Perform Data Quality test on your Data Pipelines with Great Expectations!

Using Python, Pandas & Great Expectations

Great Expectations

With Great Expectations you can expect more from your data. Great Expectations is one of the leading tools for validating, documenting, and profiling your data to maintain quality. Data Quality is key to making informed decisions. Inaccurate data erodes users’ trust and adaptability of the data platform. Therefore, it is essential to have Data Quality tests in place when developing a data pipeline.

Today we are going to cover the Great Expectations library for Data Quality testing. Previously we have used PyTest to carry out data quality tests. With PyTest we wrote our own functions to perform testing. The Great Expectation library has built-in functions to carry out the data quality tests.

If you are a visual learner then I have an accompanying video on YouTube with a walk-through of the complete code.

This tutorial will:

  • Familiarize you with various built-in Great Expectations functions
  • How to apply these functions to our dataset
  • Save the the Data Quality Tests to config file and re-use them

The only prerequisite for this tutorial is Great Expectations, make sure it is installed on your system.

pip install great_expectations
# check the install
great_expectations --version

We will use Jupyter Notebook as an IDE. Let’s open our Jupyter Notebooks. As usual the completed notebook is available on GitHub. In the Notebook import our libraries; pandas and great expectations. Using Pandas we read the product dataset into a pandas DataFrame.

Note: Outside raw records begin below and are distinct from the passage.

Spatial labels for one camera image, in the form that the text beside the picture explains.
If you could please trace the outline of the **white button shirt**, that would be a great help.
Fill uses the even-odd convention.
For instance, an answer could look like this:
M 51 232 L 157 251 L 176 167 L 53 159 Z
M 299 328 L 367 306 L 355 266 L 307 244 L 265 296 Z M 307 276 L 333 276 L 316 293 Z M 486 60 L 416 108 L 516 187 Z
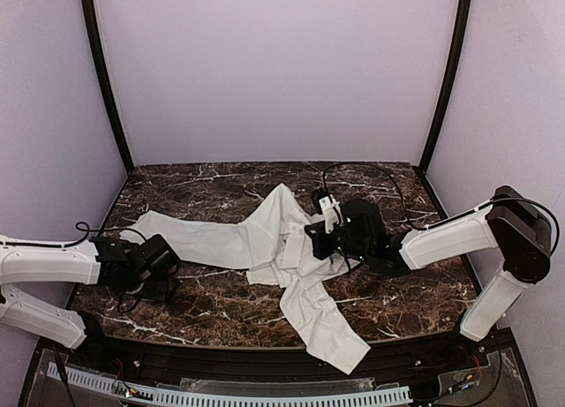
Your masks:
M 344 259 L 313 256 L 305 226 L 313 223 L 286 185 L 278 185 L 242 222 L 190 222 L 153 210 L 121 232 L 141 242 L 160 234 L 178 257 L 207 266 L 244 270 L 250 284 L 283 288 L 280 309 L 307 352 L 350 374 L 370 350 L 350 327 L 324 281 L 343 275 Z

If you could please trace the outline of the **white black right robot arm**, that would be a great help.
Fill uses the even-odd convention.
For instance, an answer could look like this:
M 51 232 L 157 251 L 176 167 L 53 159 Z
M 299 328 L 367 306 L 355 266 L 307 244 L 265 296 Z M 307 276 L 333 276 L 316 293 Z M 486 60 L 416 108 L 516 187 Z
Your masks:
M 394 235 L 386 232 L 380 209 L 372 202 L 339 205 L 326 195 L 319 204 L 322 220 L 305 226 L 319 260 L 337 254 L 347 264 L 356 261 L 378 275 L 398 277 L 470 253 L 498 252 L 496 273 L 456 329 L 476 343 L 526 289 L 547 277 L 561 236 L 559 222 L 547 207 L 508 185 L 459 215 Z

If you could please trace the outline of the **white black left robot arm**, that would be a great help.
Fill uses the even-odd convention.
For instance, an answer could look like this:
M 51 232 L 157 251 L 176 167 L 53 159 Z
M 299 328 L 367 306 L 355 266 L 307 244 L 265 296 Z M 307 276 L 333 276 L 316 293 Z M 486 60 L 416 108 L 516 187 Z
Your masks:
M 105 286 L 122 298 L 167 299 L 181 260 L 160 235 L 139 242 L 92 237 L 75 242 L 1 238 L 1 322 L 67 349 L 100 340 L 97 321 L 25 293 L 36 283 Z

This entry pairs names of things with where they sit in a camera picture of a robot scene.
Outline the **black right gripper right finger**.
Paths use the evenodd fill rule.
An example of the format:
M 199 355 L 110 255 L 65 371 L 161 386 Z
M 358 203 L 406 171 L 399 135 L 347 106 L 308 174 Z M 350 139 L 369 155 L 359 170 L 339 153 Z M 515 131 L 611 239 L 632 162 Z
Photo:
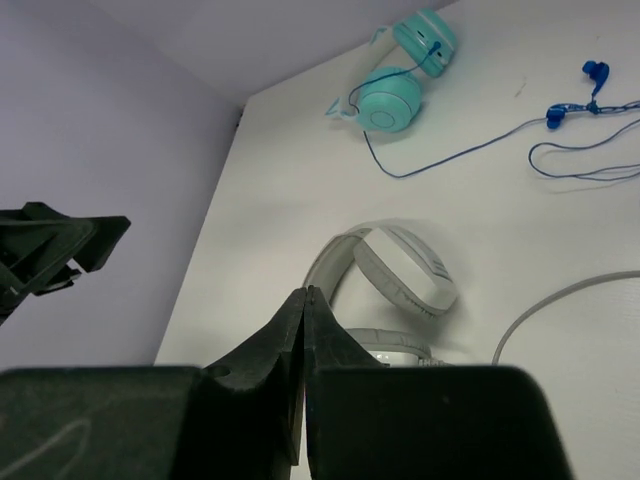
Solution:
M 324 294 L 305 289 L 307 458 L 314 479 L 388 479 L 390 370 L 337 322 Z

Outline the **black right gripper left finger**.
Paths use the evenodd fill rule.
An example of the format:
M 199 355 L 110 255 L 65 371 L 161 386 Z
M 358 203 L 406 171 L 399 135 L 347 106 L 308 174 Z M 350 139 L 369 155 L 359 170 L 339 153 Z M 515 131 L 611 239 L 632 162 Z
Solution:
M 288 479 L 299 464 L 305 303 L 306 290 L 294 290 L 261 329 L 206 368 L 212 459 L 230 479 Z

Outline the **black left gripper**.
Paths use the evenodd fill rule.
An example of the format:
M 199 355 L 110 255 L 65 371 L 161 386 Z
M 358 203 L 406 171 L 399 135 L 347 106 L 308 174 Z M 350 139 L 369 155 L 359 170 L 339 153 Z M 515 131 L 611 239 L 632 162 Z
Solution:
M 70 217 L 42 202 L 1 212 L 1 319 L 30 295 L 74 285 L 103 268 L 131 222 L 125 216 Z

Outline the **white grey over-ear headphones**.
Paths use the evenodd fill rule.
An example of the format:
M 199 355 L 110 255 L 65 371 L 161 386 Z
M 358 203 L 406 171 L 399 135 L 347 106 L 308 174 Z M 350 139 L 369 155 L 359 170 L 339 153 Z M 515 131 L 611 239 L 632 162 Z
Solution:
M 441 258 L 414 231 L 397 223 L 364 223 L 334 236 L 315 258 L 303 285 L 320 289 L 330 301 L 352 265 L 389 303 L 424 319 L 446 313 L 458 298 Z M 446 364 L 425 341 L 406 332 L 353 328 L 347 333 L 386 367 Z

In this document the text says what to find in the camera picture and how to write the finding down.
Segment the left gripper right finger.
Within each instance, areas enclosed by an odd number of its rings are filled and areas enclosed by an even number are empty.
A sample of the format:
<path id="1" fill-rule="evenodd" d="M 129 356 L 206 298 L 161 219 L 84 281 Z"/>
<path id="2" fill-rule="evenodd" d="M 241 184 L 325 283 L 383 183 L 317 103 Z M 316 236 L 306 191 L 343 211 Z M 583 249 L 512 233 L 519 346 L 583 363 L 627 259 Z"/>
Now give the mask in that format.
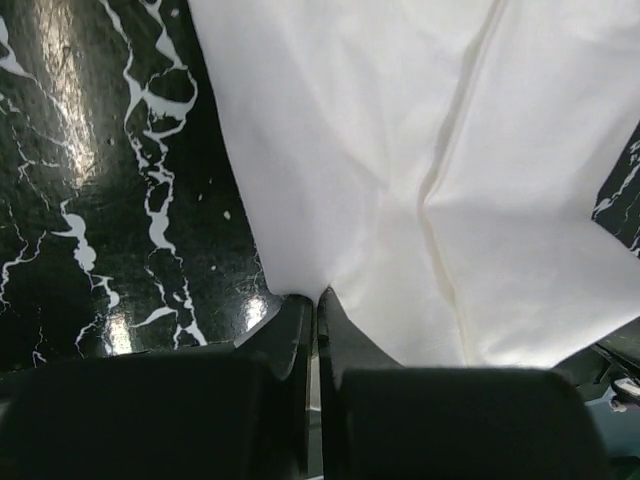
<path id="1" fill-rule="evenodd" d="M 339 390 L 343 375 L 352 369 L 379 370 L 401 366 L 348 317 L 331 288 L 317 307 L 322 455 L 326 479 L 346 479 L 349 473 L 347 409 Z"/>

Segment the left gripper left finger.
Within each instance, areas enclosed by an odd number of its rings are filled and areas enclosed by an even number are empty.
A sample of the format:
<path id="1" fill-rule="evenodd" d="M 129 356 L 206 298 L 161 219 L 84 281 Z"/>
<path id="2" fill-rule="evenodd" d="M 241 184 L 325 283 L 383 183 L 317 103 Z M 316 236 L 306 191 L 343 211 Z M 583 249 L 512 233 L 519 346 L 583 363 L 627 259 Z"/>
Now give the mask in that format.
<path id="1" fill-rule="evenodd" d="M 312 302 L 288 296 L 234 351 L 267 371 L 257 400 L 252 475 L 308 472 L 313 321 Z"/>

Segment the white daisy print t-shirt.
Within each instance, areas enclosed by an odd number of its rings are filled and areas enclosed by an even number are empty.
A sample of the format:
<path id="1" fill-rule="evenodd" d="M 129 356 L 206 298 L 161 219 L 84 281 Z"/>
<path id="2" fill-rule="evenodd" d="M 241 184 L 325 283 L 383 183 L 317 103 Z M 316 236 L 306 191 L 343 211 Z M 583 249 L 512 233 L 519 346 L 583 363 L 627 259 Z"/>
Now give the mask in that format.
<path id="1" fill-rule="evenodd" d="M 635 1 L 193 1 L 271 292 L 404 365 L 548 368 L 639 315 L 592 212 L 639 119 Z"/>

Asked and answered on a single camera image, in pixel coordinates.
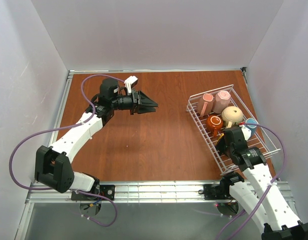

import great_expectations as ge
import pandas as pd
#
url = "https://github.com/hnawaz007/pythondataanalysis/blob/main/ETL%20Pipeline/Pytest/Session%20one/Product.xlsx?raw=true"
# read from url
df=pd.read_excel(url)
df.head()

We preview the data in the DataFrame to familiarize ourselves with columns and their data type. In order to run Great Expectations tests on this dataset we need to convert it to Great Expectations DataFrame. We can convert it with the from_pandas function from the great library. We can check the type to make sure it is the correct type. Otherwise, we won’t be able to run the following tests on it.

my_df = ge.from_pandas(df)
# check the type
type(my_df)

All Great Expectations tests start with expect keywork. Great Expectations offers various built-in test. You can read about them on their glossary page. Let’s start with row count in our DataFrame. We can check how many records we have in our DataFrame. Our table row count expectation fails. We can see that the success is false and the actual number of records in this table are six hundred and six. We expected thousand rows in this table.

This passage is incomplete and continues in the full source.